Of course, the study will measure safety, and count how many people die. This is certainly a risky population, since more than one-fifth (22 percent) of these patients are expected to die within 90 days, Hubert says. The Ekos study isn’t designed to show in a statistically significant way that it can help improve survival rates. Results should be available by about mid-2011, Hubert says.
If Ekos is successful in this study, it could be the first step toward entering a promising new market. The trial, known as Ultima, is thought be the first-ever randomized clinical trial for this patient population, who have no other real treatment options beyond blood thinners, Hubert says. He’s careful to point out, however, that this isn’t for everybody. Some patients get what are known as “massive” pulmonary embolisms, like former NBC reporter David Bloom, who died while on assignment in Iraq in 2003 from the kind of clot that typically kills people before they can even get to a hospital, Hubert says.

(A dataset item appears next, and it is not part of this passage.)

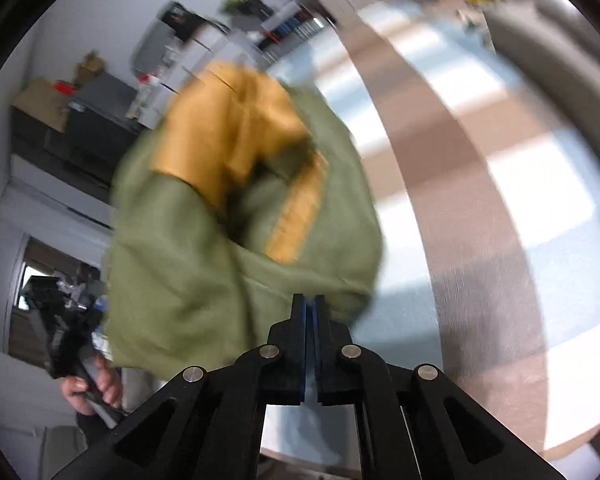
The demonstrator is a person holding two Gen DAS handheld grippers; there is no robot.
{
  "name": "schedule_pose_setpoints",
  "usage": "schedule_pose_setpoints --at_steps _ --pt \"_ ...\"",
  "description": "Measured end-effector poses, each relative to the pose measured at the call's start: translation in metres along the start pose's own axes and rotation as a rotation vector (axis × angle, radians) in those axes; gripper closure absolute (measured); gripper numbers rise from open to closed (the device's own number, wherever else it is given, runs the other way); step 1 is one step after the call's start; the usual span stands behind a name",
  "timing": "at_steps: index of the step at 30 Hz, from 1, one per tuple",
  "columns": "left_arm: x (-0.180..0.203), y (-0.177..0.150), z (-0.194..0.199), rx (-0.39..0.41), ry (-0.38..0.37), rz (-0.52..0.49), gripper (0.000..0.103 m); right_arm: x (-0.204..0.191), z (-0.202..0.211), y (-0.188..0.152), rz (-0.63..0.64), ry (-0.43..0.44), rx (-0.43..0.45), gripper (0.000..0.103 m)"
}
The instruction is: Fold large clothes
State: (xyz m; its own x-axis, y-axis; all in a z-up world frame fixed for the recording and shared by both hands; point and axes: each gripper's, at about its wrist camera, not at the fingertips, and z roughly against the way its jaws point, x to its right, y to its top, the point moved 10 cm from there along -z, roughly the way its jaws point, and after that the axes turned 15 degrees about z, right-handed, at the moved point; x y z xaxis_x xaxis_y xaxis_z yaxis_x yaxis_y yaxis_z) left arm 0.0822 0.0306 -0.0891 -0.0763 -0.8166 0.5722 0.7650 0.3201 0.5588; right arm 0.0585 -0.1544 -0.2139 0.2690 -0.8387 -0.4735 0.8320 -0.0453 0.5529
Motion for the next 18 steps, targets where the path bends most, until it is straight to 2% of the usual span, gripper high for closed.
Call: schedule_pose_setpoints --at_steps 2,3,5,6,7,9,10,12,13,15,18 --pt "0.008 -0.006 -0.011 -0.035 0.003 -0.039 0.012 -0.028 0.029 0.032 0.127 -0.043 0.084 0.099" --pt "0.010 -0.010 -0.017 -0.047 0.022 -0.054 0.012 -0.048 0.038 0.048 0.212 -0.065 0.107 0.094" --pt "0.014 -0.017 -0.028 -0.073 0.033 -0.085 0.012 -0.086 0.044 0.077 0.376 -0.140 0.133 0.067" --pt "0.015 -0.017 -0.029 -0.071 0.033 -0.088 0.012 -0.102 0.040 0.092 0.449 -0.195 0.137 0.033" --pt "0.014 -0.017 -0.029 -0.068 0.034 -0.088 0.012 -0.113 0.033 0.103 0.497 -0.233 0.133 0.019" --pt "0.013 -0.018 -0.031 -0.074 0.032 -0.080 0.012 -0.127 0.003 0.122 0.583 -0.304 0.079 0.021" --pt "0.011 -0.019 -0.031 -0.077 0.034 -0.078 0.011 -0.127 -0.018 0.128 0.620 -0.349 0.024 0.024" --pt "0.011 -0.023 -0.032 -0.081 0.043 -0.099 0.011 -0.095 -0.063 0.134 0.647 -0.516 -0.127 0.031" --pt "0.012 -0.025 -0.032 -0.081 0.051 -0.113 0.011 -0.079 -0.080 0.133 0.637 -0.544 -0.180 0.034" --pt "0.014 -0.028 -0.034 -0.075 0.071 -0.150 0.011 -0.051 -0.110 0.131 0.568 -0.520 -0.252 0.034" --pt "0.017 -0.030 -0.035 -0.069 0.080 -0.184 0.011 -0.027 -0.125 0.134 0.433 -0.441 -0.243 0.034"
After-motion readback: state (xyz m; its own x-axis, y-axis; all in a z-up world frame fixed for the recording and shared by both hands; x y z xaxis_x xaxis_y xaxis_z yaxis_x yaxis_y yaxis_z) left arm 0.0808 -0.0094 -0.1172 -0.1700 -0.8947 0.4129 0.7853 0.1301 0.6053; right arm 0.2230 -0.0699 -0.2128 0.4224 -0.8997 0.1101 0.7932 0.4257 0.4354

But what Ekos didn’t realize is that less deadly, “sub-massive” pulmonary embolisms are a big market in their own right, making up about 40 percent of the cases, Hubert says.
“We think we could have the first and only device in combination for therapy for patients with this disease,” Hubert says.
This trial, on its own, isn’t likely to create enough evidence to secure approval from the FDA to market the Ekos device for the new use beyond deep vein thrombosis in the U.S., Hubert says. But it could form the basis for further study. And while it’s against the law for companies to promote medical products for uses that aren’t approved as safe and effective by the FDA, this is the kind of evidence that could sway doctors to start prescribing the product based on their own judgment.
Ekos is careful in stating that it doesn’t want to encourage doctors to prescribe its system for unapproved uses, but it’s certainly aware that doctors may choose to go that route, with or without FDA approval. The Ekos system is now installed at 350 medical institutions, Hubert says. “If they can see there’s a better way to treat patients, they’ll order it,” Hubert says.
How does this affect the future of the company? It sounds like a classic swing for the fence. The company is already on track to break even by the end of 2010 on the deep vein thrombosis application alone. So if it has success with pulmonary embolisms, and a third application in patients with hemorrhagic strokes, those represent new opportunities for growth. The Ekos system, which is marketed as a disposable ultrasound catheter, costs $2,700 per patient.
While the initial application “hasn’t been picked up as fast as we thought,” for patients with deep vein thrombosis, Hubert says he’s confident in the new application because doctors consider pulmonary embolisms so serious that they can’t be ignored, or at least they are worth aggressive (and expensive) treatment.
“We’re not banking on [pulmonary embolism], but I think it will be enormous,” Hubert says.